If you'll refer back to Script 2.2, you'll see that there is an <h1> tag there with an id of helloMessage. You'll learn more about ids later, but for now, suffice it to say that an id is a unique identifier on a page for whatever it is attached to. In other words, on a given page, there can be only one element with a particular id. That makes it easy for JavaScript to retrieve and operate on the element by using its getElementById() method. The innerHTML property simply takes the string that is on the right-hand side of the equals sign and drops it directly into the page, just as if we'd written it into the HTML itself. So, reading the JavaScript line from right to left in English, we could say "Take the string "Hello, world!" and put it into the document, inside the element on the page that is named helloMessage." The result looks like Figure 2.2, which looks an awful lot like Figure 2.1.
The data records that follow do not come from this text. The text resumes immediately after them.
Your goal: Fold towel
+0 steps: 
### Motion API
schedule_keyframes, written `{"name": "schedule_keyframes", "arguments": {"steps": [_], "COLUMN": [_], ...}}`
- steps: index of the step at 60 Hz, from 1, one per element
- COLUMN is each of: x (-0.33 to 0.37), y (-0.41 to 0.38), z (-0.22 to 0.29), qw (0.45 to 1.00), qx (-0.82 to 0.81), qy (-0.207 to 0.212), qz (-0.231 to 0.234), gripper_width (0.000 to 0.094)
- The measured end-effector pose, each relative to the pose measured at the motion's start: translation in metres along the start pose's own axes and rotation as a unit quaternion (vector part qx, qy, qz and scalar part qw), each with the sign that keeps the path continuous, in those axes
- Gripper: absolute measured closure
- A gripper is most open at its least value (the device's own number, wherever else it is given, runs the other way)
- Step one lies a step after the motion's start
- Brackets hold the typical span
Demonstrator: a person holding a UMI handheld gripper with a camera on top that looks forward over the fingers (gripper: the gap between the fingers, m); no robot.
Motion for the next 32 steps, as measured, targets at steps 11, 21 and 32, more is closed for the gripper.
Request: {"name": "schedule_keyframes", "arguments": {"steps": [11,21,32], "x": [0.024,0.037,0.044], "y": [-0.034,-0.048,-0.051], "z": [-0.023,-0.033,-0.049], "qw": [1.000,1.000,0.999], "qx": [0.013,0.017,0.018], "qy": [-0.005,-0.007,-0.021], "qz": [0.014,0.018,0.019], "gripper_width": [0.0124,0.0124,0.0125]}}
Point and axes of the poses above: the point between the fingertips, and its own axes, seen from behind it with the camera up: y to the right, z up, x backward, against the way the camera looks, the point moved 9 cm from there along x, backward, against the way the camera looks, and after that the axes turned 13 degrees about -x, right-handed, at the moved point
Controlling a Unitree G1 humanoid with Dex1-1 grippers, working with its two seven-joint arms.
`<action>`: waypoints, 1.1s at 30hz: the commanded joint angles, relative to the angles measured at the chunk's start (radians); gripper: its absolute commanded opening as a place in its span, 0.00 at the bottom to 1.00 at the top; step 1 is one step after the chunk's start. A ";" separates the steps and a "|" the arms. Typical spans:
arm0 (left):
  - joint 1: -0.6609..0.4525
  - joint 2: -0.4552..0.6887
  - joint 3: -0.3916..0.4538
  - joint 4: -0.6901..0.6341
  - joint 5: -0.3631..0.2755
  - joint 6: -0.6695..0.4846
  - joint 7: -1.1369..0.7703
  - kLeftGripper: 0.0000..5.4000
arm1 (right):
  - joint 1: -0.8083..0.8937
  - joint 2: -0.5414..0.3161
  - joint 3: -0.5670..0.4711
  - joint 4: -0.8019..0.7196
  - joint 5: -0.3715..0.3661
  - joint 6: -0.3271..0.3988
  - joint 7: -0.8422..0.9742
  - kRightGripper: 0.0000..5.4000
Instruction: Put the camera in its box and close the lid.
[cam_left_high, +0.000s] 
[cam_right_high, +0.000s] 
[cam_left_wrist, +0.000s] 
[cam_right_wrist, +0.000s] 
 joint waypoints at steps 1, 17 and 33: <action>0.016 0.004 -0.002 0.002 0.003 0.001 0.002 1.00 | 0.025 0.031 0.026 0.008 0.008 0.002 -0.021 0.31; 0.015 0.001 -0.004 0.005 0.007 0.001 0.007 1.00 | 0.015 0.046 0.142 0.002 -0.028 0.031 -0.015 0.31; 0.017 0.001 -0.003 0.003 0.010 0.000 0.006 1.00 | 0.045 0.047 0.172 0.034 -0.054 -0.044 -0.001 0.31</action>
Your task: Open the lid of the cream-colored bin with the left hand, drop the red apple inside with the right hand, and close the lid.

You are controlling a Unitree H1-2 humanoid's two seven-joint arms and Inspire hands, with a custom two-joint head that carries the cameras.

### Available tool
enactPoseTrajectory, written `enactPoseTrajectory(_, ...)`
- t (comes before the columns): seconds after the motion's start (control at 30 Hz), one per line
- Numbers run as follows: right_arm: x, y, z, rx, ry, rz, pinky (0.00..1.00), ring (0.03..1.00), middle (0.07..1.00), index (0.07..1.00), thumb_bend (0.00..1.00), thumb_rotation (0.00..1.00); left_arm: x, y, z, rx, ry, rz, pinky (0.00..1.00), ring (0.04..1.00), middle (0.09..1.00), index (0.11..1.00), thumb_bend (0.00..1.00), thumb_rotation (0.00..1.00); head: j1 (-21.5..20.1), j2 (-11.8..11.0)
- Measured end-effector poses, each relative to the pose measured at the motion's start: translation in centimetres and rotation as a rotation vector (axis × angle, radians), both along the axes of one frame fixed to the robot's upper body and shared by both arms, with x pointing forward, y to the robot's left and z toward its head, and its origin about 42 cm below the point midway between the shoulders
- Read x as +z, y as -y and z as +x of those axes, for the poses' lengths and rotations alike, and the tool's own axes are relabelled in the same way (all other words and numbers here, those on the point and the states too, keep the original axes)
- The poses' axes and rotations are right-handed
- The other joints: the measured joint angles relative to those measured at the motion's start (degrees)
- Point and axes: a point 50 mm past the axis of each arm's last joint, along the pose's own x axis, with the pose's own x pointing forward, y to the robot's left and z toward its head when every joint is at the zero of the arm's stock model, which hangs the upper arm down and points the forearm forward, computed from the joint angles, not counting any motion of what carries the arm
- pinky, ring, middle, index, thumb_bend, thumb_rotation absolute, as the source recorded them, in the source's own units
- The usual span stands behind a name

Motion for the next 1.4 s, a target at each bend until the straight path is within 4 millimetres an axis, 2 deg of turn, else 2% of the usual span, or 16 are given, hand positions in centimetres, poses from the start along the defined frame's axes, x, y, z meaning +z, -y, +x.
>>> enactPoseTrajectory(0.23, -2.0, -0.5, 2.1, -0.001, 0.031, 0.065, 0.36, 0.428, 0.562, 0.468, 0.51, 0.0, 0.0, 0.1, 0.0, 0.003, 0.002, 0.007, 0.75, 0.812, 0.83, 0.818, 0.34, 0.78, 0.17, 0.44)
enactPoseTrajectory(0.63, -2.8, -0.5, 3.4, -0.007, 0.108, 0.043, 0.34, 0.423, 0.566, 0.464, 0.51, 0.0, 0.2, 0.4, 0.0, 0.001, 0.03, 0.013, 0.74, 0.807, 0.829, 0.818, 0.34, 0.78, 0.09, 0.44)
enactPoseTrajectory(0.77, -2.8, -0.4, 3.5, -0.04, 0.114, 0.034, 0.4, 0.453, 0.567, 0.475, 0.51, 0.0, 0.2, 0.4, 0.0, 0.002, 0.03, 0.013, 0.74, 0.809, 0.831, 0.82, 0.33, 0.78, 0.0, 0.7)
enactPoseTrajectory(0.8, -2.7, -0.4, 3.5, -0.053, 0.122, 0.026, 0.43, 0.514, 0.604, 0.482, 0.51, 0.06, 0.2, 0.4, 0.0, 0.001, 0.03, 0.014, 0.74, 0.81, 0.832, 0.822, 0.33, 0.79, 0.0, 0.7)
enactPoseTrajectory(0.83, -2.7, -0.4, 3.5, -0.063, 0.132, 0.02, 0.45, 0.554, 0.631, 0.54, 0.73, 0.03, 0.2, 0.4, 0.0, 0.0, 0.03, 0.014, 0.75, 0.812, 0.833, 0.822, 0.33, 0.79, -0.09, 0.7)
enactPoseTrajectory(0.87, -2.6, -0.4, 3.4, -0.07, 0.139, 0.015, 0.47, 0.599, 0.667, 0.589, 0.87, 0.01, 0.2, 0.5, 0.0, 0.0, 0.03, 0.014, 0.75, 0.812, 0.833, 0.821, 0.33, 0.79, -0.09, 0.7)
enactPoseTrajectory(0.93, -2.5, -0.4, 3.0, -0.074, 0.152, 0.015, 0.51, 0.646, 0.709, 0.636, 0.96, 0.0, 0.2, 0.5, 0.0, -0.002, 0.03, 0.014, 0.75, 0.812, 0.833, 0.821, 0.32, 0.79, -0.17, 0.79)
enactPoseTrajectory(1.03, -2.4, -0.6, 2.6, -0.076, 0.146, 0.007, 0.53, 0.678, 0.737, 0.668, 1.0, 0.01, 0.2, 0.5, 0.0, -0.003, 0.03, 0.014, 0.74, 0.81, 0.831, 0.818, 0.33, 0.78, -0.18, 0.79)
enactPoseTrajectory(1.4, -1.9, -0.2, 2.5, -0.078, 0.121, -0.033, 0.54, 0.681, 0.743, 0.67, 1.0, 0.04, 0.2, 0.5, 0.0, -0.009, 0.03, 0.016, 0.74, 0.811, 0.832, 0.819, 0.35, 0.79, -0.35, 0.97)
Figure 2.2. The result of moving your JavaScript to an external file looks eerily unchanged from the previous example. But it's still a better way of doing things.


Tips

  • Browsers that support external JavaScript files include: Microsoft Internet Explorer 4 and later, Netscape 3 and later, and just about every other browser that's shipped since then, including modern browsers like Firefox and Safari.
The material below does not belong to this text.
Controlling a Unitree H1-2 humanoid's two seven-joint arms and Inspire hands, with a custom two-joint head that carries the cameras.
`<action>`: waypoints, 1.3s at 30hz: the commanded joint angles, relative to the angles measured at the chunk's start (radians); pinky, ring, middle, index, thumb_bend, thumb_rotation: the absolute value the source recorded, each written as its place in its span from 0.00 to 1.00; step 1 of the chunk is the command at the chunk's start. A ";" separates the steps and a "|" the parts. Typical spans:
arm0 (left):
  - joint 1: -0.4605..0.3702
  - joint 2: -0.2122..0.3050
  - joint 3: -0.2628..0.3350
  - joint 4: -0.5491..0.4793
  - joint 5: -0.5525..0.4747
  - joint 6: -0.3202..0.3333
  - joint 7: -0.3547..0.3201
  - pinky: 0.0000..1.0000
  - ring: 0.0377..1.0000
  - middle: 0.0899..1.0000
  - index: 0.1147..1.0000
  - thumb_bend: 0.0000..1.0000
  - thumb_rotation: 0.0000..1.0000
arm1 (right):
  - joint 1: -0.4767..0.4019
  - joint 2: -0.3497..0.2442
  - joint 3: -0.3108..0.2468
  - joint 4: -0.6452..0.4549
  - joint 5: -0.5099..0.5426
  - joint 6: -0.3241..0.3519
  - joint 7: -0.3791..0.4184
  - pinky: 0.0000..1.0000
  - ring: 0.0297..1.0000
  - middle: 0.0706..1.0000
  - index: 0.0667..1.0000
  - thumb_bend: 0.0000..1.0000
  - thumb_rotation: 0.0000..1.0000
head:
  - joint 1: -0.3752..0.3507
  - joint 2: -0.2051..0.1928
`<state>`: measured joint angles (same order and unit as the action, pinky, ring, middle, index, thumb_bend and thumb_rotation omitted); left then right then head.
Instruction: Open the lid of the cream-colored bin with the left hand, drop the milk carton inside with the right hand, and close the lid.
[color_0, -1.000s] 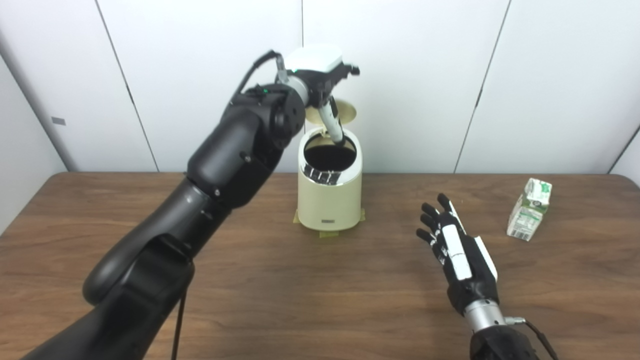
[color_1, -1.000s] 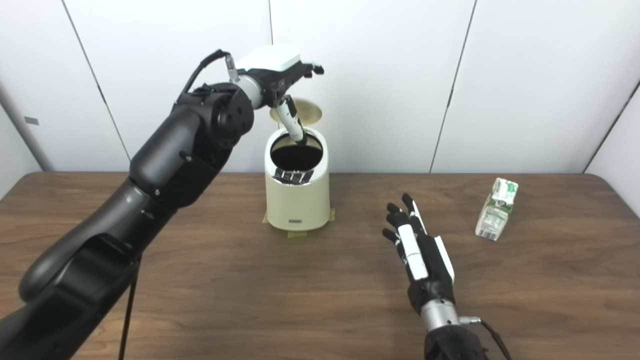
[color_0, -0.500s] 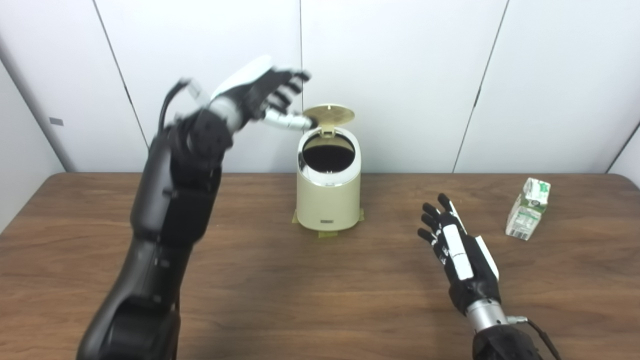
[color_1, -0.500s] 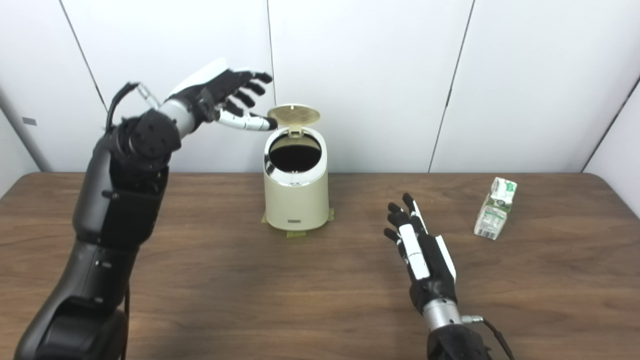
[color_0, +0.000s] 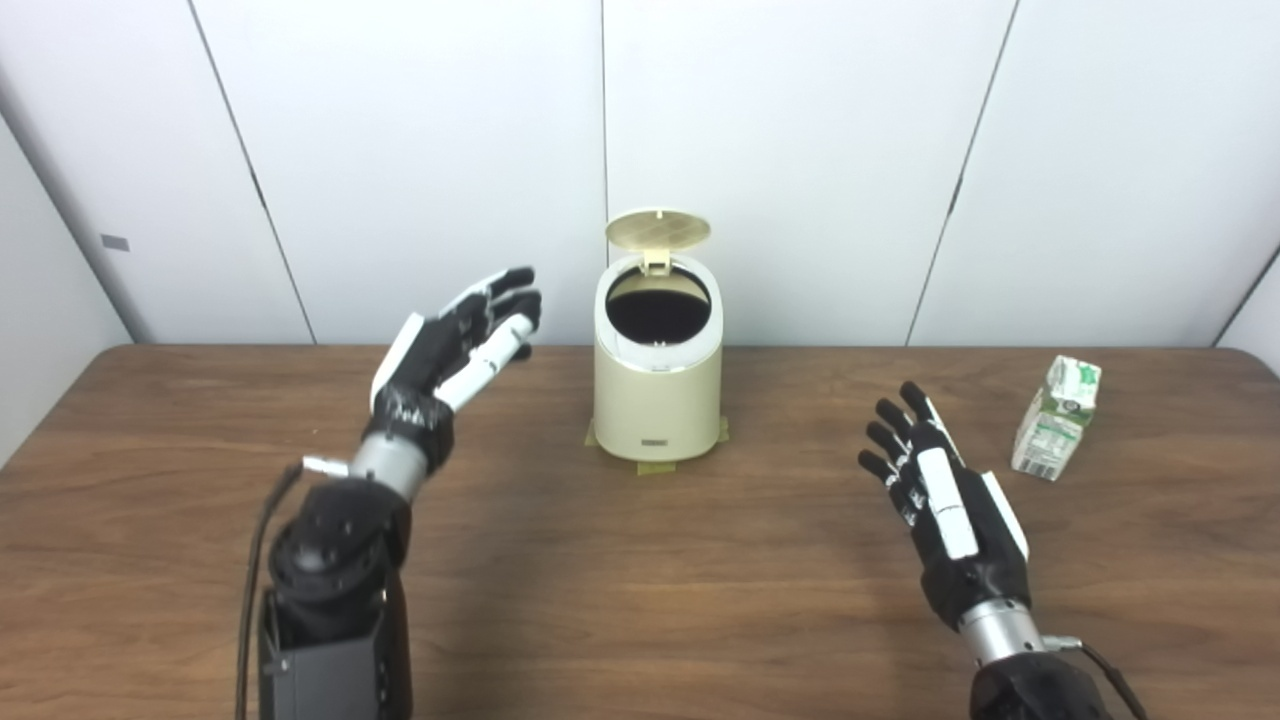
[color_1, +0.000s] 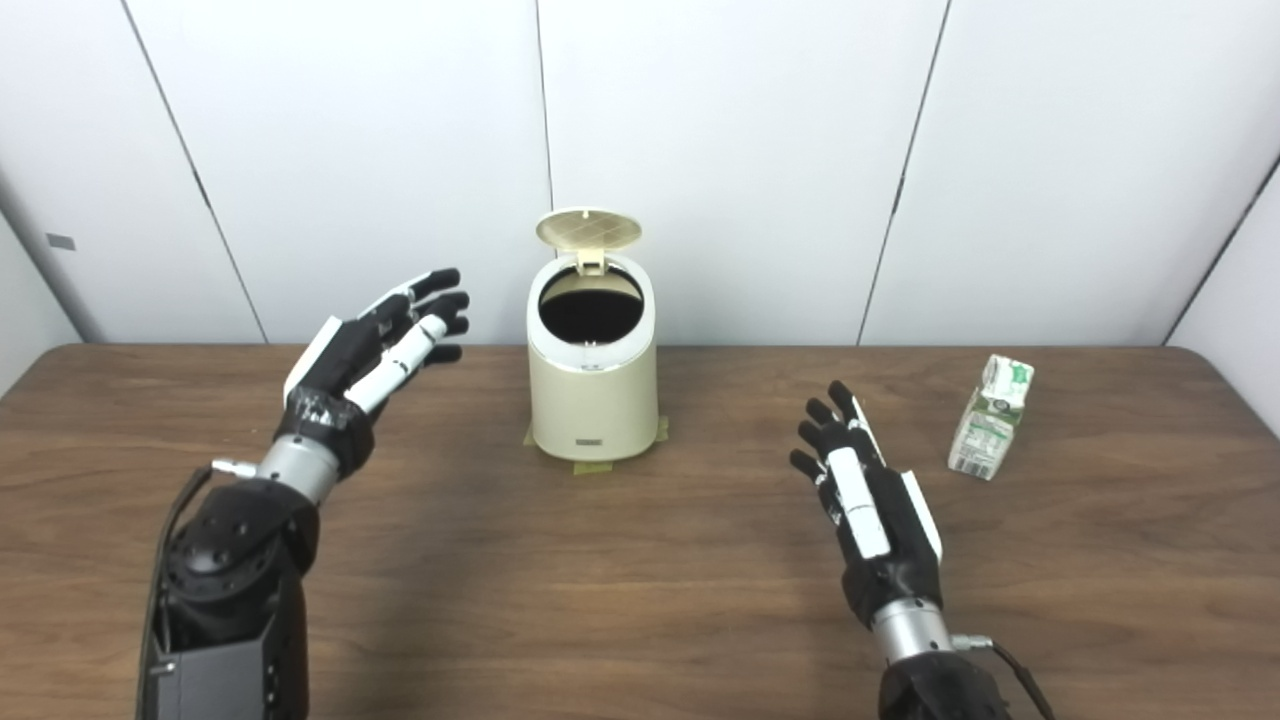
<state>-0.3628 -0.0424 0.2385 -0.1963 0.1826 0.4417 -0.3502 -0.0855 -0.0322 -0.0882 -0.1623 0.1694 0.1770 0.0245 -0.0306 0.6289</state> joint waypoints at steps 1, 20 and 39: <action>0.000 0.003 -0.022 -0.038 -0.035 -0.093 0.054 0.83 0.88 0.89 0.92 0.52 0.92 | -0.024 0.007 -0.026 -0.019 0.024 -0.057 -0.008 0.87 0.92 0.94 0.96 0.74 0.73 | -0.001 0.000; 0.106 0.121 -0.107 0.030 -0.234 -0.125 0.119 1.00 1.00 1.00 1.00 0.62 1.00 | 0.155 0.012 -0.132 -0.369 -0.075 0.159 -0.165 0.68 0.80 0.86 0.94 0.76 0.18 | -0.415 0.005; 0.127 0.238 -0.172 -0.028 -0.301 -0.087 0.089 1.00 1.00 1.00 1.00 0.63 1.00 | 0.007 -0.280 -0.124 -0.238 -0.442 0.205 -0.157 0.84 0.94 0.94 0.95 0.99 0.22 | -0.479 -0.005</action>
<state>-0.2091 0.1778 0.0713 -0.1823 -0.1136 0.3609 -0.2674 -0.0398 -0.2828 -0.2112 -0.3988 -0.2499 0.4017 -0.1365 -0.5093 0.6228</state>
  • Using external JavaScript files is sometimes used to try to hide JavaScript from users. It doesn't work if the user is technically savvy enough to check their browser cache fileseverything that the browser has seen is stored there.

  • In Script 2.1 (and previous editions of this book), we used a technique for inserting information into the HTML page called document.write(). In this edition, we've mostly replaced that approach with setting innerHTML, because it is more versatile. Some people object to the use of the innerHTML property because it hasn't been blessed by the W3C. But even those people with issues agree that it's the simplest cross-browser way to work, so that's what we're primarily showing in this book. The "official" way to add or change an HTML page is covered in Chapter 12, "Objects and the DOM."

  • If you've seen functions before, you might be expecting the writeMessage reference in step 2 to instead be writeMessage(). It's not, because the two mean different things: a function shown with parentheses means that the function is being called, right then and there. When it's without parentheses, (as it is here) we're assigning it to the event handler, to be run later when that event happens.